→ Problem statement
This exercise calls for copying every line below that holds the word "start".

═══ The data

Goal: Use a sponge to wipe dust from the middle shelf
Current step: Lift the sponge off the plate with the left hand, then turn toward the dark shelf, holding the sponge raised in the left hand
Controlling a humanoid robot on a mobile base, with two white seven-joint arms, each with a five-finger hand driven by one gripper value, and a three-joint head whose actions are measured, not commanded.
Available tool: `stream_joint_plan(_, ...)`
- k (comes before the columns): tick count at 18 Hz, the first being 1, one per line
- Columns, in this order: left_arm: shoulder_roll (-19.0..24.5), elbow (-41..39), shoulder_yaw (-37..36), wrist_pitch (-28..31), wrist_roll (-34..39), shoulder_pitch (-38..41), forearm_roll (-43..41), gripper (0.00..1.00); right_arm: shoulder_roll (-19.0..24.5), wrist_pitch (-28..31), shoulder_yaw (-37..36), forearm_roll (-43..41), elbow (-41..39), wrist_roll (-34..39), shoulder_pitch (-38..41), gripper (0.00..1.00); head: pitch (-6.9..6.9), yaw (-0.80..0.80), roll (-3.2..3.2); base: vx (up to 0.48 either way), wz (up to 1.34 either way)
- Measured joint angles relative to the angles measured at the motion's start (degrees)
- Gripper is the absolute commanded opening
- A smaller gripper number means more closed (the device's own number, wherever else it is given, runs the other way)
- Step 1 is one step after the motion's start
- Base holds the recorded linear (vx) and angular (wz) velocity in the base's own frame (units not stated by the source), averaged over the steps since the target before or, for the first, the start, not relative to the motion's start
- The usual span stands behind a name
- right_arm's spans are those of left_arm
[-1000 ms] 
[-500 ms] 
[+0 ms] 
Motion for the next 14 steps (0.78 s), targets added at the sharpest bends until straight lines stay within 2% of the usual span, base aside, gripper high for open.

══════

→ Result for this task
- Measured joint angles relative to the angles measured at the motion's start (degrees)
- Step 1 is one step after the motion's start
- Base holds the recorded linear (vx) and angular (wz) velocity in the base's own frame (units not stated by the source), averaged over the steps since the target before or, for the first, the start, not relative to the motion's start

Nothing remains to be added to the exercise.